James: Yes, it is easy to forget. If you are awareness you are always experiencing it because awareness is all there is. So it is futile to wait for some kind of experience to confirm your enlightenment.
Mark: I have days where I catch myself, perhaps say, getting irritated by someone, and I will take a moment and think, “This experience of annoyance is simply an object in my awareness.” I find that tends to reduce or eliminate that feeling, and I can move on. Or I will try to remind myself as often as possible of a phrase you use in the book about the “hard and fast knowing of being limitless, actionless, non-dual awareness.” I was having a little trouble with the “actionless” part, though that’s clearing up now. I’ve been listening to lectures by Swamini Prakashananada from AVG (UK) and that’s helped a lot.
James: “Actionlessness” is hard to assimilate because the self naturally identifies with the body when ignorance is operating. It can’t imagine surviving without doing so there is often extreme attachment to the idea of doership. A bit of inquiry, however, reveals that action is taking place all the time on the level of the body and mind and that the self simply observes. There is a beautiful verse in the Upanishad that says, “Two birds sitting in a tree. One eats the sweet fruit, the other looks on.”
The practice of knowledge definitely works to eliminate or minimize subjective disturbances. Keep it up.
Mark: I do most definitely need to expose my ignorance to a teacher. Currently, I’m not in the position, logistically speaking, where I can spend a lot of time around qualified teachers.

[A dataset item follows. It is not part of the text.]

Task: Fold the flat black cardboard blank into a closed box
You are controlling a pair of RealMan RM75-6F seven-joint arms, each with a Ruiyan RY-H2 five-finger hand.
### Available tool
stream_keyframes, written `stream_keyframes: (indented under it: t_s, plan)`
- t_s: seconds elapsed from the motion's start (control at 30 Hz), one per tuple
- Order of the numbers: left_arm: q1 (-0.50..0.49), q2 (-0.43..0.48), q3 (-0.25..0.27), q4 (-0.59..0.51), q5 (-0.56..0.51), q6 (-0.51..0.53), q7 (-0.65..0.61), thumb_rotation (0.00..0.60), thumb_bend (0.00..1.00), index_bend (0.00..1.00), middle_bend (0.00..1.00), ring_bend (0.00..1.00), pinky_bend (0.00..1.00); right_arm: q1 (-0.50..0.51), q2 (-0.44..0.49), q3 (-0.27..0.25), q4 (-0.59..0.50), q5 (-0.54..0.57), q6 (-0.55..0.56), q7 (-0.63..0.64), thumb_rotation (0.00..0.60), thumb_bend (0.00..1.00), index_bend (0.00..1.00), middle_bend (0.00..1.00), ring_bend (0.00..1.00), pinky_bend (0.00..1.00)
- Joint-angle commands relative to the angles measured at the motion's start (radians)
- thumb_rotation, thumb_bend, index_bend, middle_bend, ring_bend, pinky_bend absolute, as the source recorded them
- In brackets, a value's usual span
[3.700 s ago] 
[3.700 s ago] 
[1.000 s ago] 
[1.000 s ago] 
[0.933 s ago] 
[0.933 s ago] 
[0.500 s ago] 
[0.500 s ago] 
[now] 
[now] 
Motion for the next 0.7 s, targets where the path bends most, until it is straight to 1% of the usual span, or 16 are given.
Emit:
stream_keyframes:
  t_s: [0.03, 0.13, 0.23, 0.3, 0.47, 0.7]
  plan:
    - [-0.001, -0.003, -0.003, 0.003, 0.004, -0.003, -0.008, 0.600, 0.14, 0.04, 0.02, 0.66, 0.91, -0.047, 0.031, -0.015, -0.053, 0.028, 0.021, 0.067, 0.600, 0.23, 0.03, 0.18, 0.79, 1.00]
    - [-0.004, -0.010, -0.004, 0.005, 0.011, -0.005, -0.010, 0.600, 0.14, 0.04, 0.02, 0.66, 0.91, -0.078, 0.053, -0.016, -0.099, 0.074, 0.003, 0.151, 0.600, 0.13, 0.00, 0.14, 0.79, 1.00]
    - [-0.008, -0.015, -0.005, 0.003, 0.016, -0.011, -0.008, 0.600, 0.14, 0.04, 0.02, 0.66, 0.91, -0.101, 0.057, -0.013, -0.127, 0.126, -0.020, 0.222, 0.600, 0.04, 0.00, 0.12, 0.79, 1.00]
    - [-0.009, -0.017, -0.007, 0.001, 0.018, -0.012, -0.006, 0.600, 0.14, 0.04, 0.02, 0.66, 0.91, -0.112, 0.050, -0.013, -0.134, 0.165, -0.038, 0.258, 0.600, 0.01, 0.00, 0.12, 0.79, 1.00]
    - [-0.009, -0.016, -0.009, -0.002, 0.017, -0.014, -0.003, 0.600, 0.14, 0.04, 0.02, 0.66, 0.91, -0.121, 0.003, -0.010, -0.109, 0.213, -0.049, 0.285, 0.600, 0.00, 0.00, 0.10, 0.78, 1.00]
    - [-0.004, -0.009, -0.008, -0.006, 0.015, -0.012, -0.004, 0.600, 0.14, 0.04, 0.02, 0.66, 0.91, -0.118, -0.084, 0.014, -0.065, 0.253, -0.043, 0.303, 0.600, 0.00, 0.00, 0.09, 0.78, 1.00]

I’m about three or four hours from Saylorsburg, PA, which isn’t too far, but I’m married, self-employed and we have pretty limited means, so regular trips aren’t in the cards right now. Until they are possible I made the decision that it was better to do something rather than nothing and that I could expose myself to authentic teaching online or through books. I’m trying to get grounded in all the essential basics, and hopefully I can work with people who can help build on that in the future. While Tibetan lamas are ten to a penny here in Connecticut, Hinduism is not well represented at all and there don’t seem to be many (any?) people around interested in Vedanta.
James: I think you might benefit from my videos. There is a USB stick offered on the website that has 110 hours of teaching for $200. Some say it is better than listening to the teaching live owing to the fact that you can rewind and replay.
There is the basic Self Inquiry teaching, The Bhagavad Gita, Vivekachoodamani, Aparokshanubhuti and Atma Bodh on it. There are also individual offers for between $50 and $100. A person is working on bringing me to Princeton for a weekend in the spring, I believe.
Mark: Anyway, thank you for letting me expose my ignorance via email! I appreciate that you take out so much time to help your readers.
James: You didn’t make me work very hard, Mark. Not much ignorance here.